Details
- Date: 27 July 1927
- Location: Roodekop, Germiston
- Country: South Africa
- Incident type: Head-on collision

Statistics
- Trains: 2
- Deaths: 35
- Injured: 54

= Mapleton train collision =

1927 railway incident in South Africa

On 27 July 1927, a catastrophic head-on train collision occurred on the single-track railway line between Durban and Johannesburg, South Africa, near Roodekop in Germiston between Mapleton and Glenroy. The accident involved a southbound goods train and a northbound passenger train. 35 nine people were killed and 54 others were injured.

== Collision ==
The collision was a head-on train collision on the single-track railway line between Durban and Johannesburg, South Africa, near Roodekop in Germiston between Mapleton and Glenroy. The accident involved a southbound goods train and a northbound passenger train. 35 nine people were killed and 54 others were injured. The disaster site was at an altitude of 6000ft. At the time of the disaster it was dark and it was freezing.

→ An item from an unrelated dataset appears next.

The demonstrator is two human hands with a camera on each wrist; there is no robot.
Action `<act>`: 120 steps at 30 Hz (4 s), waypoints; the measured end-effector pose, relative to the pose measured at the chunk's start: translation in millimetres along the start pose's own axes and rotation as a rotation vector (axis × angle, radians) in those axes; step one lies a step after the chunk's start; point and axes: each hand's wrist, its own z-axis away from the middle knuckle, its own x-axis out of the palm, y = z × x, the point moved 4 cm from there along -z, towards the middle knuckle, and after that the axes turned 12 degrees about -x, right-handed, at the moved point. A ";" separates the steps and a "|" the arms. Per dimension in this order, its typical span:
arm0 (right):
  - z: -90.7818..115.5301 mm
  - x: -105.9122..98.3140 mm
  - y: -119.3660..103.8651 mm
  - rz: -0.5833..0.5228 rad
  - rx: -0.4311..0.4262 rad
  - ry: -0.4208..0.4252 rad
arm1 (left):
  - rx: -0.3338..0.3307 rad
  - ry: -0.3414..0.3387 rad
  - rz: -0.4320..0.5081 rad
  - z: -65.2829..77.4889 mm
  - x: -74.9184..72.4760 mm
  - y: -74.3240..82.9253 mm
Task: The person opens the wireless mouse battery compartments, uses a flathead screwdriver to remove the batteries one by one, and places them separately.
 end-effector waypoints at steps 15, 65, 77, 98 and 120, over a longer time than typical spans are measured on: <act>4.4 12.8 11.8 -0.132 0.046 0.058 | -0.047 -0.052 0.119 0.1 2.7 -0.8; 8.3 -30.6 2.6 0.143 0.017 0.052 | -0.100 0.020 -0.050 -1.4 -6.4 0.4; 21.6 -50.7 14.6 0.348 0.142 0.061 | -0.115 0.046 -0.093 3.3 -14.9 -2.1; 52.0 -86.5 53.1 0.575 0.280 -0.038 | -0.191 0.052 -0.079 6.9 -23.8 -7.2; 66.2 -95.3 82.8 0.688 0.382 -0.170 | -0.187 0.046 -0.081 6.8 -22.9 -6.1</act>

The collision was primarily attributed to a critical error made by the driver of the southbound goods train departing from Roodekop. The driver, carrying the staff which authorised him to travel only as far as a newly added side track, apparently forgot to wait there for the northbound train from Durban. This oversight led to both trains being on the same track simultaneously, resulting in the collision.

== Casualties ==
The collision had tragic consequences. A total of 35 people lost their lives, two people from Europe and 33 from South Africa people. Some people died from the collision while many died succumbing to exposure to the harsh winter weather while waiting for rescue teams to arrive. Additionally, 54 individuals sustained injuries of varying severity. Most of the people on board were en route to the gold mines. There were also convicts on board. They didn't run away but started the rescue work.

== Trains involved ==
One of the locomotives involved in the collision was the SAR A Class 4-8-2T No. 196, manufactured by Dubs & Co. (Dubs No. 3819).

The coach of type J-12 "3119" built at the workshop of the SAR in Uitenhage that was involved in the collision was one of six native coaches numbered 3114 to 3119. She was scrapped after the collision.